Ein Roman über die Schwierigkeit, auf dem Land der Fülle des modernen Lebens zu entkommen und in Ruhe sein Gemüse zu ziehen. Und wenn sich dann zum Mann und den Kindern noch die Mutter, ein Liebhaber, ein Analytiker und Wühlmäuse in den Garten gesellen, weiß selbst die Therapeutin aus der Stadt nicht mehr weiter.

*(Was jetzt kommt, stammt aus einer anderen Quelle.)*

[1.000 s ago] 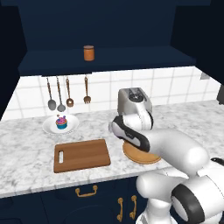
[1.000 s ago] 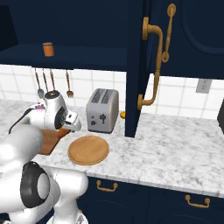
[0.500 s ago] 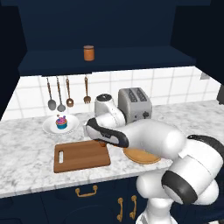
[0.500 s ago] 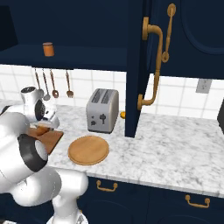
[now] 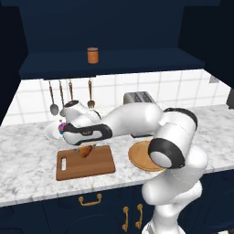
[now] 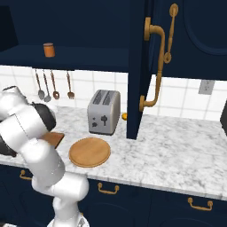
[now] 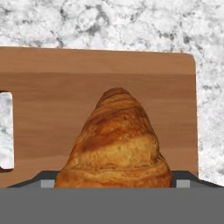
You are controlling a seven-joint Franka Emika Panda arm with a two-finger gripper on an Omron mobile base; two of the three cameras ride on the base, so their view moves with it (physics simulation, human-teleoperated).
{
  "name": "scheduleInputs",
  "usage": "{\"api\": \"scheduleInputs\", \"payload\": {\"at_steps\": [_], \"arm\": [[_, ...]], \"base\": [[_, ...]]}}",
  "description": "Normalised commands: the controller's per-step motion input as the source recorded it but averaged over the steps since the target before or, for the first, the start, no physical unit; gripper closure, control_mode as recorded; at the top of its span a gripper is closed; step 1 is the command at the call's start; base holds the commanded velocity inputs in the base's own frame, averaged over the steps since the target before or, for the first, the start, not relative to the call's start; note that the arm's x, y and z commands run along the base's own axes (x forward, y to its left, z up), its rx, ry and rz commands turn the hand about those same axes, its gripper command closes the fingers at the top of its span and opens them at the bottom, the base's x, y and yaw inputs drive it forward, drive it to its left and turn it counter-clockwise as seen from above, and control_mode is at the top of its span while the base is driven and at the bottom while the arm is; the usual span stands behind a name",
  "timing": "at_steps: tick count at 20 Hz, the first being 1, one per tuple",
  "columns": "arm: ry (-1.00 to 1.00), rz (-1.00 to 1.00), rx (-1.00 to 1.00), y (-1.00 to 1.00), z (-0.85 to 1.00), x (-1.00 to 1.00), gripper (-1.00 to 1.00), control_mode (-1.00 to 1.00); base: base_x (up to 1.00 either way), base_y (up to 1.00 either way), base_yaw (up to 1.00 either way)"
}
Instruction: From the different types of pastries on the counter, select a croissant and place it on the cutting board. Then retrieve a jar of jam from the cabinet and place it alongside the croissant on the cutting board.
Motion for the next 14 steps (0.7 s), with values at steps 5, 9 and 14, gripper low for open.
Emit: {"api": "scheduleInputs", "payload": {"at_steps": [5, 9, 14], "arm": [[0.22, 0.0, -0.2, 1.0, -0.34, 0.16, 1.0, -1.0], [0.08, 0.0, -0.04, 0.18, -0.58, 0.42, 1.0, -1.0], [-0.01, 0.07, 0.0, 0.0, -0.26, 0.16, 1.0, -1.0]], "base": [[0.0, 0.0, 0.0], [0.0, 0.0, 0.0], [0.0, 0.0, 0.0]]}}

Rezensentin Katrin Schumacher freut sich über den sanften Spott, den Lola Randl über ihr Uckermark-Dorfleben ausgießt. Wenn die Autorin über kreative Städter auf Sinnsuche, erotische Eskapaden, Schafe, Gärten und DDR-Geschichte schreibt, erkennt Schumacher das große Ganze im Kleinen. Filmisch schnittig, witzig, klug und oft menschlich, allzu menschlich, überzeugt sie das Buch vor allem mit seiner freundlich gelassenen Betrachtung von Neurosen und anderen Pflanzen.
Rezensionsnotiz zu
Süddeutsche Zeitung, 11.04.2019
Zuerst einmal erwähnt Jörg Magenau all jene anderen Romane, die sich in den letzten Jahren mit dem Land befasst haben und zu Bestsellern geworden sind. Lola Randls Buch, so lernen wir, hebt sich von ihnen ab, weil es den eigenen - schon 2018 im Film "Von Bienen und Blumen" zum Thema gemachten - Lebensroman verbindet mit Tipps zur Gartenarbeit und allgemeinen Lebensweisheiten. Letztere haben Magenau nicht immer überzeugt, aber ihm gefällt trotzdem, wie die Autorin "Natur und menschliche Verfasstheit ins Verhältnis zueinander setzt". Auch die Beobachtungen zur Geschichte und Gesellschaftlichkeit des Dorfes - das Wichtigste hier: "Den Schein wahren" - gefallen ihm. "Lehrreich und unterhaltsam", urteilt der Rezensent.
Rezensionsnotiz zu
Deutschlandfunk Kultur, 11.03.2019
Nicht recht klar wird aus Verena Auffermanns Rezension, wie das zusammengehen kann: die satirische Beschreibung zeitgeistiger Phänomene wie Landlust, Bienenzucht und Achtsamkeit und zugleich die Vermittlung von Fachwissen über Garten und Gemüse. Wie auch immer, die Rezensentin ist angetan, nicht zuletzt von Randls zwischen liebevollem Spott und schonungsloser Ironie changierendem Erzählton. Die Autorin, mit der Ich-Erzählerin offenbar weitgehend identisch, beschreibt treffend die Selbstfindungsneurosen moderner Großstädter oder das Zusammenleben von Alteingesessenen und Hinzugezogenen auf dem Lande, fasst Auffermann zusammen und begreift, dass es sich bei der Stadtflucht in erster Linie um "eine Flucht vor sich selbst" handelt.